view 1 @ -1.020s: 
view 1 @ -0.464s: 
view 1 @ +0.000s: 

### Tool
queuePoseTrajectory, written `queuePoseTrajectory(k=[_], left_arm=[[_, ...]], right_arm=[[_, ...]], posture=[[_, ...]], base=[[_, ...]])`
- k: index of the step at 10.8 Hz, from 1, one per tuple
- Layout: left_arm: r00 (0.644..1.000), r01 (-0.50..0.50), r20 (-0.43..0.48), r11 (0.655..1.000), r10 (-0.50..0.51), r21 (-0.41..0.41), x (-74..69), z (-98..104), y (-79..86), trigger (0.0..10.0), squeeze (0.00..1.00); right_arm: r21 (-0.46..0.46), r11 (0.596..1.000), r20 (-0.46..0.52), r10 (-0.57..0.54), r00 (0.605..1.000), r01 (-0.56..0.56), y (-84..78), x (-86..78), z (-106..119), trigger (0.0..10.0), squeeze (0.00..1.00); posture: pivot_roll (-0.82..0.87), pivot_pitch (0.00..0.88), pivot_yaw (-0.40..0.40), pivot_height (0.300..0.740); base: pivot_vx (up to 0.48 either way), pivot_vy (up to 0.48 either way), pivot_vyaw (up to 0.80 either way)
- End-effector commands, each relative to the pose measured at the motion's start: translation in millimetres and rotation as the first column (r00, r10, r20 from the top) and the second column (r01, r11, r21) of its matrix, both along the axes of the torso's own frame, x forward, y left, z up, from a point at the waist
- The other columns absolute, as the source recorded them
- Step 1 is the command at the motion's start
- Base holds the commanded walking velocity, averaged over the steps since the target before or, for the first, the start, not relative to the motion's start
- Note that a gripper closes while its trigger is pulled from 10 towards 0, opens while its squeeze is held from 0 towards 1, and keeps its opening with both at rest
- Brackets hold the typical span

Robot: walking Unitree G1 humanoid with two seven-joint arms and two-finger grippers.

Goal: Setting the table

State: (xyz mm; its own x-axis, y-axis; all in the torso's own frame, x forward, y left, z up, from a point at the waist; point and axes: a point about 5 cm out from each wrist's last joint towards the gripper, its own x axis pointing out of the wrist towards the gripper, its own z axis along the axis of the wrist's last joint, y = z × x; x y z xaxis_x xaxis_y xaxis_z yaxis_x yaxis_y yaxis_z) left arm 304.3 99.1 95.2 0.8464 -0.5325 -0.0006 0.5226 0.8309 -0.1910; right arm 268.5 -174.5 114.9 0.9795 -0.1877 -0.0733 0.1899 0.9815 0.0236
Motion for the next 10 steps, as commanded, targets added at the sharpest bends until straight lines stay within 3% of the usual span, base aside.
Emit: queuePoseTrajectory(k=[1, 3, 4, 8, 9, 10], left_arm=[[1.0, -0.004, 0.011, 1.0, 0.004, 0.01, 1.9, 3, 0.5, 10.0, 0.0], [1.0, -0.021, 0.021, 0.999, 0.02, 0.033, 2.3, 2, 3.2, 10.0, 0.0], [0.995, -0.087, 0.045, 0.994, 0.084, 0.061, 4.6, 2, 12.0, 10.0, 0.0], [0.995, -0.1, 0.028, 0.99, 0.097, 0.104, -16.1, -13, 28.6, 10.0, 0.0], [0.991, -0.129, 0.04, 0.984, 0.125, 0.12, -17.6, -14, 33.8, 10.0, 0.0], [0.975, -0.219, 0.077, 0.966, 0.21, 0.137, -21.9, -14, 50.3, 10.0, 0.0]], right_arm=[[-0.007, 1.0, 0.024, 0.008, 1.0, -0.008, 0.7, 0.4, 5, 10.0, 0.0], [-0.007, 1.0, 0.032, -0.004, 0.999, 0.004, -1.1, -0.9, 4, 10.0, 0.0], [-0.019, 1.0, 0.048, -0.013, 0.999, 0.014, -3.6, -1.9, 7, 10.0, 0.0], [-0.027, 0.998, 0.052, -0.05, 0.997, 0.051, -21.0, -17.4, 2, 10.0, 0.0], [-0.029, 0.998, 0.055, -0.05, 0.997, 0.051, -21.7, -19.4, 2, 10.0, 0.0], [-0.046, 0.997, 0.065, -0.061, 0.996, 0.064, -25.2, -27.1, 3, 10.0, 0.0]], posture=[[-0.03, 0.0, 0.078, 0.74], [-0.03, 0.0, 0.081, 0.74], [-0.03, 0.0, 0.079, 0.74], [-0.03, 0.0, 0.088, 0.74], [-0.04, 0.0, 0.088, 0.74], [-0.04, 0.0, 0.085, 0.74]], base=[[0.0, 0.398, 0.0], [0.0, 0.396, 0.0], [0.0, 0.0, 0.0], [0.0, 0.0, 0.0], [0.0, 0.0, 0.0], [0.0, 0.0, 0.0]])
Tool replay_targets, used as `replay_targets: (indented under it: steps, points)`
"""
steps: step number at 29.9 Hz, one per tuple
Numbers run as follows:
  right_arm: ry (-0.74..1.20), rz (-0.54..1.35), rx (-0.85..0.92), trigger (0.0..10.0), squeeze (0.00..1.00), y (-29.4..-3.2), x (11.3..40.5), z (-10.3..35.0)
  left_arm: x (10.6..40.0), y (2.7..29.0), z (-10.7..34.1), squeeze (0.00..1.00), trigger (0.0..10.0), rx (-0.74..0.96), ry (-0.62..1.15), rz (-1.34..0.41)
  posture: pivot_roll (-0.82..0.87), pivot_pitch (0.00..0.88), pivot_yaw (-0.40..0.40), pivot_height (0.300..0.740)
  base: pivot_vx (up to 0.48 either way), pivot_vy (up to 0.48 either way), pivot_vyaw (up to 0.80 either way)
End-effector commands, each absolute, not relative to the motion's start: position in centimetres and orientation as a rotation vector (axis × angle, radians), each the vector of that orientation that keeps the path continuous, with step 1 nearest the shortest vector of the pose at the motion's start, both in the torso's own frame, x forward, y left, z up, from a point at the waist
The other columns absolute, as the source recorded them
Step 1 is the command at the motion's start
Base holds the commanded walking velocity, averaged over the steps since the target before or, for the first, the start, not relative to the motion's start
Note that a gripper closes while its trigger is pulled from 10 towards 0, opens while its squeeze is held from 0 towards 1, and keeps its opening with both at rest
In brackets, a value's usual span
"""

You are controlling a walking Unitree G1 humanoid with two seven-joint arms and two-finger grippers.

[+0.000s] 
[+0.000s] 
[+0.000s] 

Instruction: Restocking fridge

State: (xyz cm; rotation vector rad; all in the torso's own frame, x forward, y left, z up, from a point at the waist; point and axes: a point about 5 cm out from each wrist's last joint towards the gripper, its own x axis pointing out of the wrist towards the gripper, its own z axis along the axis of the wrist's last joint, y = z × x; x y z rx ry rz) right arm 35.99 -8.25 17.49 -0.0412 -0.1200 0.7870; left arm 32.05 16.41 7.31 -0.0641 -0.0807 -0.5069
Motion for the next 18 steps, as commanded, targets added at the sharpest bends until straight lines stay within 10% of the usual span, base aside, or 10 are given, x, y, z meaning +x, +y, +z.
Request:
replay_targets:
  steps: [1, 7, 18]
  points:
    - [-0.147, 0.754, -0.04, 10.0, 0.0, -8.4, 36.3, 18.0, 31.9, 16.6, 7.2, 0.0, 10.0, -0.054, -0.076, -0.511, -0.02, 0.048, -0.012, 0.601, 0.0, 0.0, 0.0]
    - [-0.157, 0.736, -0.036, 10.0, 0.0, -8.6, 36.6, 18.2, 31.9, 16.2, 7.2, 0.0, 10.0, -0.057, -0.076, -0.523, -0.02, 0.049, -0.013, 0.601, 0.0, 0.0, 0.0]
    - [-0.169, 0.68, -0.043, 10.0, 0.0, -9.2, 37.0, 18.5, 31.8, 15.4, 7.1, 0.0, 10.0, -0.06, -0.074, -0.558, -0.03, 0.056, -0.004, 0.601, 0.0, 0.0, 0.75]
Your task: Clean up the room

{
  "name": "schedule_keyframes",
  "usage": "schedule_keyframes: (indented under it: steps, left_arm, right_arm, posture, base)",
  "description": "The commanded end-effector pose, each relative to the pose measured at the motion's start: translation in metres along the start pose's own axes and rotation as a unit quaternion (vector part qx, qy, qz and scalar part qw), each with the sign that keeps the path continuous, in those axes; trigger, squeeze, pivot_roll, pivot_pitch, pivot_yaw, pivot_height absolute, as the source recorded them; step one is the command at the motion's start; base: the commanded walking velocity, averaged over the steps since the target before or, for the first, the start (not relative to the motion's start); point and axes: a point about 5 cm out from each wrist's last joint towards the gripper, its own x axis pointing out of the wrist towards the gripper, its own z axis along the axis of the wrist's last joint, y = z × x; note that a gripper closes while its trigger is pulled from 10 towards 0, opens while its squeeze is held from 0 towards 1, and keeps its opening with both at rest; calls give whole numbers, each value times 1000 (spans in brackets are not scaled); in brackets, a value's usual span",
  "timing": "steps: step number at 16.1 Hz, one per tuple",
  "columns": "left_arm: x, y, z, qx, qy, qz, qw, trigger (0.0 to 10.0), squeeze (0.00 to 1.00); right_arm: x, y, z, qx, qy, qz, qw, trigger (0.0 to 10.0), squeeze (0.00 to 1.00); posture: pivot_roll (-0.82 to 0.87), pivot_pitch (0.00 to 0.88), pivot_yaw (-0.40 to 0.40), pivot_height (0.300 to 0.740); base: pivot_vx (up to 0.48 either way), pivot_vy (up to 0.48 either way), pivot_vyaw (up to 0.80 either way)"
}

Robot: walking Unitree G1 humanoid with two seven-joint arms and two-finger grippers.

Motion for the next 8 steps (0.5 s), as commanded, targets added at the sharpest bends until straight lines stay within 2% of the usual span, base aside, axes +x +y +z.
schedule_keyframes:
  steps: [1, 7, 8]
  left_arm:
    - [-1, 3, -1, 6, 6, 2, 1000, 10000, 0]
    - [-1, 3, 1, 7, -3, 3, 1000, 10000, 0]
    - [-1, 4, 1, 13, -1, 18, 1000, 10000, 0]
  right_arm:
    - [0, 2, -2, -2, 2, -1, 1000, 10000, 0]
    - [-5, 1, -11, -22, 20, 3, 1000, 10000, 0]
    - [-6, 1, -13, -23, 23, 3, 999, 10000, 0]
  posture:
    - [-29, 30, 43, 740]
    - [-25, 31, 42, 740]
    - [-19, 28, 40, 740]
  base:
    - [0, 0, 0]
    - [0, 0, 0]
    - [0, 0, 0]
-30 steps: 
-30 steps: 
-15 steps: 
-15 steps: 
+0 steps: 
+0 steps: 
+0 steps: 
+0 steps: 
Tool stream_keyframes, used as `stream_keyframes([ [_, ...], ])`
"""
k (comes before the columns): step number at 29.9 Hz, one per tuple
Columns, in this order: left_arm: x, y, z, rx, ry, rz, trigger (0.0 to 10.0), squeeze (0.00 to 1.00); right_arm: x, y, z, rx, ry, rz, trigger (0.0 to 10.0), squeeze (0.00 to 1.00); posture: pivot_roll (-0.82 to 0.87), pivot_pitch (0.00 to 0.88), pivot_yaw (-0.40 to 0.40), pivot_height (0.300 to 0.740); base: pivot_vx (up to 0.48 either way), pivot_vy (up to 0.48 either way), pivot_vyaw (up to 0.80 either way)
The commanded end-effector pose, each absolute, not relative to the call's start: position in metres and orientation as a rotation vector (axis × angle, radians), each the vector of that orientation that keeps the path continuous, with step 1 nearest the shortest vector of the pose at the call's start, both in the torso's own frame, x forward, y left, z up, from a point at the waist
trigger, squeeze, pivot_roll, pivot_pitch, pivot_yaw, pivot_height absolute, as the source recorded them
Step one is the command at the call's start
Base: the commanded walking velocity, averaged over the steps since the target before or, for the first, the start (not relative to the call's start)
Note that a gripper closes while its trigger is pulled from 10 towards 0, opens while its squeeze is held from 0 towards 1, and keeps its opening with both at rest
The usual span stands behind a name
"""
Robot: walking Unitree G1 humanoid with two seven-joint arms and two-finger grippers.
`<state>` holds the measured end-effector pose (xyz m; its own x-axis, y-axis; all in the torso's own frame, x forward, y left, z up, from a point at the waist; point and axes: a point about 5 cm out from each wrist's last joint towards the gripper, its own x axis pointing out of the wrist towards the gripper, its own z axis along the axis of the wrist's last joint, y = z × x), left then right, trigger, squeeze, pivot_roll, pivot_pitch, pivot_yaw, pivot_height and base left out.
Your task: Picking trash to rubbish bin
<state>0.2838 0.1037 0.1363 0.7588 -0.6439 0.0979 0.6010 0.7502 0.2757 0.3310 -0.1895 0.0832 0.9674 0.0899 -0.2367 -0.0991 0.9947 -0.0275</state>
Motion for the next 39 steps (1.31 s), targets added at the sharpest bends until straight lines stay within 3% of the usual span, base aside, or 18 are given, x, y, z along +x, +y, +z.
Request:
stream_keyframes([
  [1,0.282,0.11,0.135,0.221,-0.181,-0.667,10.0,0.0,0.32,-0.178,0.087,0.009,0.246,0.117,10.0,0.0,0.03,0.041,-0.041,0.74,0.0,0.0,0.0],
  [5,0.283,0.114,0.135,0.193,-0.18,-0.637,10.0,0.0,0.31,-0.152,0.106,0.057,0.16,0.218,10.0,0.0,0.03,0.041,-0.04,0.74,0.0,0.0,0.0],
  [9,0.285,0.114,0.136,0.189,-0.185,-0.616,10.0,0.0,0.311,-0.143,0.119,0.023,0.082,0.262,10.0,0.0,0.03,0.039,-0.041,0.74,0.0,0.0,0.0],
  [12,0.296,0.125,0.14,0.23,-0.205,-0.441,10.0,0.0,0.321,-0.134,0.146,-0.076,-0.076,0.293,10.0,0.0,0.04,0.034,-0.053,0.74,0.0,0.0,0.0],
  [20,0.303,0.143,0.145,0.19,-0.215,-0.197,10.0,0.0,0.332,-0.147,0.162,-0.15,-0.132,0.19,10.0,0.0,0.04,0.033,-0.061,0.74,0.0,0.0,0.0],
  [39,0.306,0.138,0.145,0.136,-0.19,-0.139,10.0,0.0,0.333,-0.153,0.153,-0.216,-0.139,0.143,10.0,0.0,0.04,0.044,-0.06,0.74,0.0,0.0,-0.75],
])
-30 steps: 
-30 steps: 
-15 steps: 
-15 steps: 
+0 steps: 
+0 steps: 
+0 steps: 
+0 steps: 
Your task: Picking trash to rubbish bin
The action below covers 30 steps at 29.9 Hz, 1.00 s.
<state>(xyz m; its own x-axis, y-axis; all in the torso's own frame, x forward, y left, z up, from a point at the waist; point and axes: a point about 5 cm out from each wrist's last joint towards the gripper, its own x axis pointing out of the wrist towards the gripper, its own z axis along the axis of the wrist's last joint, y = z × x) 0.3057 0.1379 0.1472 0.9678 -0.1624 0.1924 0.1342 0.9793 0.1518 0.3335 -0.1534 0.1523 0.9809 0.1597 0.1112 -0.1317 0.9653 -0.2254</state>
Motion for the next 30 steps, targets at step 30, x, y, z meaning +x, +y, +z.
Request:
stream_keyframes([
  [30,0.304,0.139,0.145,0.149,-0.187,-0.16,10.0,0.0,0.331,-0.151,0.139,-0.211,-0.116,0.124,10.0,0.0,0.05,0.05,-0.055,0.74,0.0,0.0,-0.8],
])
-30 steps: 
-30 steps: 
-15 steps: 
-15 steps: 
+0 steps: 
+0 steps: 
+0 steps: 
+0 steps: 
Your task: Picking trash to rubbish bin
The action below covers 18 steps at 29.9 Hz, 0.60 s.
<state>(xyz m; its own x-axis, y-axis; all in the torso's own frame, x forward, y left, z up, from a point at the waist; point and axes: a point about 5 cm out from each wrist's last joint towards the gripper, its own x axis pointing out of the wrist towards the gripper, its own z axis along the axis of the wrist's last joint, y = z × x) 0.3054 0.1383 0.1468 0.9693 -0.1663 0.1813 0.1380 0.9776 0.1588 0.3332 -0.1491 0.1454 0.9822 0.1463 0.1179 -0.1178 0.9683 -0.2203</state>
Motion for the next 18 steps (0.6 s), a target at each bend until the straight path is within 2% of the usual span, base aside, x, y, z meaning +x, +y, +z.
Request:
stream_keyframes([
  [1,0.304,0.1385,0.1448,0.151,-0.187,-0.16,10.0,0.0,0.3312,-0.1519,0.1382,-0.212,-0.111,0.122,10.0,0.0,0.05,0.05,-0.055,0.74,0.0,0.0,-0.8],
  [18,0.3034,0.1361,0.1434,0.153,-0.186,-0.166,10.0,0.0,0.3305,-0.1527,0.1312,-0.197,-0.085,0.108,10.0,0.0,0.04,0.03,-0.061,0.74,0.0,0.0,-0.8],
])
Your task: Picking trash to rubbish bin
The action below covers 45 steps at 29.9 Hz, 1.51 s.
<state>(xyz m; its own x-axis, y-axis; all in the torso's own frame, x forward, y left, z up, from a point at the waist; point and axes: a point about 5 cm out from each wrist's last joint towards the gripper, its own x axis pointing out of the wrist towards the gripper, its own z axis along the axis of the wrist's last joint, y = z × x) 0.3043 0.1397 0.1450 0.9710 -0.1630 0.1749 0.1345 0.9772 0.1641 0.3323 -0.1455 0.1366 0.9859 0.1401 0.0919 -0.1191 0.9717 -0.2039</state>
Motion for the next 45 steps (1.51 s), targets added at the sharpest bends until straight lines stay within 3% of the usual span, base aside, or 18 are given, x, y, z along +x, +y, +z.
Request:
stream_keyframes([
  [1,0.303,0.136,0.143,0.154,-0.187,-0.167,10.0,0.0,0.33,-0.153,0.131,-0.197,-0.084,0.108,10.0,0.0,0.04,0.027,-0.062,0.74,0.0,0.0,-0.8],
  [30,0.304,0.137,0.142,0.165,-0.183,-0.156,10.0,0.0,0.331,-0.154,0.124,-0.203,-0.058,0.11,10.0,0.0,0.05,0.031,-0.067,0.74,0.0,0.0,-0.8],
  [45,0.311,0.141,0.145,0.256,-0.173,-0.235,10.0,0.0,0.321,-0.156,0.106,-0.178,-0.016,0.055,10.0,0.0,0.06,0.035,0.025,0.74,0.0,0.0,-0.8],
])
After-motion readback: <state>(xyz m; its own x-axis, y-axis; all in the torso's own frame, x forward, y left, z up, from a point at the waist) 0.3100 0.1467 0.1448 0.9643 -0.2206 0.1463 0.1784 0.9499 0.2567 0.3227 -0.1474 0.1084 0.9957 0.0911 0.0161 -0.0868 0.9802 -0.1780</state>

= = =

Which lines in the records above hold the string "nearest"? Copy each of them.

* [Reply]:
End-effector commands, each absolute, not relative to the motion's start: position in centimetres and orientation as a rotation vector (axis × angle, radians), each the vector of that orientation that keeps the path continuous, with step 1 nearest the shortest vector of the pose at the motion's start, both in the torso's own frame, x forward, y left, z up, from a point at the waist
The commanded end-effector pose, each absolute, not relative to the call's start: position in metres and orientation as a rotation vector (axis × angle, radians), each the vector of that orientation that keeps the path continuous, with step 1 nearest the shortest vector of the pose at the call's start, both in the torso's own frame, x forward, y left, z up, from a point at the waist

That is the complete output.